机构地区:[1]哈尔滨师范大学计算机科学与信息工程学院,哈尔滨150025 [2]哈尔滨金融学院计算机系,哈尔滨150030 [3]中国人民解放军火箭军工程大学,西安710025

出  处:《计算机应用研究》2023年第4期1012-1018,共7页Application Research of Computers

基  金:中国博士后科学基金资助项目;黑龙江省自然科学基金资助项目;黑龙江省高等教育教学改革项目。

摘  要:在集成学习中使用平均法、投票法作为结合策略无法充分利用基分类器的有效信息,且根据波动性设置基分类器的权重不精确、不恰当。以上问题会降低集成学习的效果,为了进一步提高集成学习的性能,提出将证据推理(evidence reasoning, ER)规则作为结合策略,并使用多样性赋权法设置基分类器的权重。首先,由多个深度学习模型作为基分类器、ER规则作为结合策略,构建集成学习的基本结构;然后,通过多样性度量方法计算每个基分类器相对于其他基分类器的差异性;最后,将差异性归一化实现基分类器的权重设置。
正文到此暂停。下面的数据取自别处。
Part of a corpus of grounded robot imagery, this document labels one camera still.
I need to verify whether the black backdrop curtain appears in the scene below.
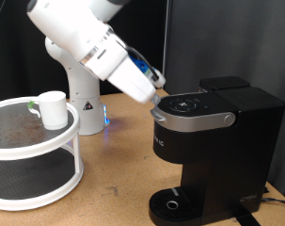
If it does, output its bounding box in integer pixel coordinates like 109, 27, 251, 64
0, 0, 168, 103

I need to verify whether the braided power cable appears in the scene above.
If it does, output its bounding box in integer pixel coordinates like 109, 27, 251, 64
260, 197, 285, 208

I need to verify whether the black Keurig coffee machine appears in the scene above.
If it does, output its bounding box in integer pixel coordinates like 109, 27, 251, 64
149, 75, 285, 226

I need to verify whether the white mug with green-taped handle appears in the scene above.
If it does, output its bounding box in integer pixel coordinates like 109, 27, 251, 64
26, 90, 70, 131

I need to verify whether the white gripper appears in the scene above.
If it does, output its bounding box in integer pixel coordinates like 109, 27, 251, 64
106, 56, 164, 106

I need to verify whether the black tape strip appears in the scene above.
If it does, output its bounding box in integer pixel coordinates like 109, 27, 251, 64
231, 209, 262, 226

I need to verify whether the white two-tier turntable shelf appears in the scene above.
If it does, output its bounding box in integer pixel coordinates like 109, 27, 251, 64
0, 96, 85, 212

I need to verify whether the grey partition panel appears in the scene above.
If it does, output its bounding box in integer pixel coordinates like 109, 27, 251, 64
163, 0, 285, 202

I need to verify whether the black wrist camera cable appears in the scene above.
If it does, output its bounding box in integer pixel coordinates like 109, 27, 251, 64
124, 46, 160, 82

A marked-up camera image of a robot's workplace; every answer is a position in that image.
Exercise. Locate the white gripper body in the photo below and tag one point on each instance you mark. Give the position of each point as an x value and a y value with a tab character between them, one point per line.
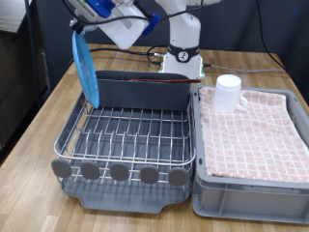
125	29

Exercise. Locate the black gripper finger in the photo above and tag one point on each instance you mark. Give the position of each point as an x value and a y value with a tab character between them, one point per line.
89	28
76	26

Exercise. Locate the blue plate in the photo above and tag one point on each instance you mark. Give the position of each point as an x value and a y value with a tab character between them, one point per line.
85	71

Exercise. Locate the brown wooden spoon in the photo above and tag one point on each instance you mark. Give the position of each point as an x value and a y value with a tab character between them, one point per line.
161	80

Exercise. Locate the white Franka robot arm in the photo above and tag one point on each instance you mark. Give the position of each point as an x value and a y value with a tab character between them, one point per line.
183	29

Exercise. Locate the grey dish rack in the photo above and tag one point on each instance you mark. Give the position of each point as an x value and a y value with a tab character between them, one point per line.
128	199

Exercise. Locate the black metal pole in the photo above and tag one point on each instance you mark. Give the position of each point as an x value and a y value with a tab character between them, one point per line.
32	54

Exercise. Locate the dark grey utensil holder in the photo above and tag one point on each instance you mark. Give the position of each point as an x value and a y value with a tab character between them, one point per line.
141	93

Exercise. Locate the dark wooden cabinet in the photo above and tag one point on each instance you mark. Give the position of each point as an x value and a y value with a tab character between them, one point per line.
13	83

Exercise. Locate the white mug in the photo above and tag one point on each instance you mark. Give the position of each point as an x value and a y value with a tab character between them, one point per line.
227	93

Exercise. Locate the pink checked towel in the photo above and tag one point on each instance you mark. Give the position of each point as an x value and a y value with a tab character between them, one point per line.
257	138

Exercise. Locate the grey plastic crate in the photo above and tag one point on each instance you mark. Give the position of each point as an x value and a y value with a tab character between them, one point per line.
251	203

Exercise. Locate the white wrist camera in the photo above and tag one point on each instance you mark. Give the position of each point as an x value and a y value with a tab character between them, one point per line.
82	9

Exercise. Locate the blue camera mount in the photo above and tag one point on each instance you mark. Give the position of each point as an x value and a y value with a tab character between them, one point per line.
99	7

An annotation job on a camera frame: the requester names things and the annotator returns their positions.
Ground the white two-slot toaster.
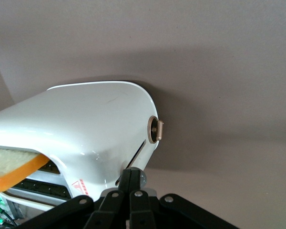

通过多个图像数据集的分类实验,结果表明提出的方法较实验选取的其他方法准确率更高且更稳定,证明了该方法可以充分利用基分类器的有效信息,且多样性赋权法更精确。Using the average method and the voting method as a combination strategy can’t make full use of the effective information of the base classifiers in ensemble learning,and the weights of base classifiers set with the volatility are imprecise and inappropriate.The above problems will reduce the effect of ensemble learning.In order to further improve the performance of ensemble learning,this paper proposed an ensemble learning method,which used evidence reasoning(ER)rules as a combination strategy and used diversity empowerment method set up the weights of the base classifiers.Firstly,the model used multiple deep learning models as the base classifiers and the ER rules as the combination strategy to construct the basic structure of ensemble learning.Then,it calculated the differences of each base classifier with respect to other base classifiers by the diversity measure method.Finally,it used the results of the differences normalization of the base classifiers as the weights of the base classifiers.Through the classification experiments of multiple image datasets,the experimental results show that the proposed method is more accurate and stable than other methods,which proves that this method can make full use of the effective information of the base classifiers,and the diversity weighting method is more accurate.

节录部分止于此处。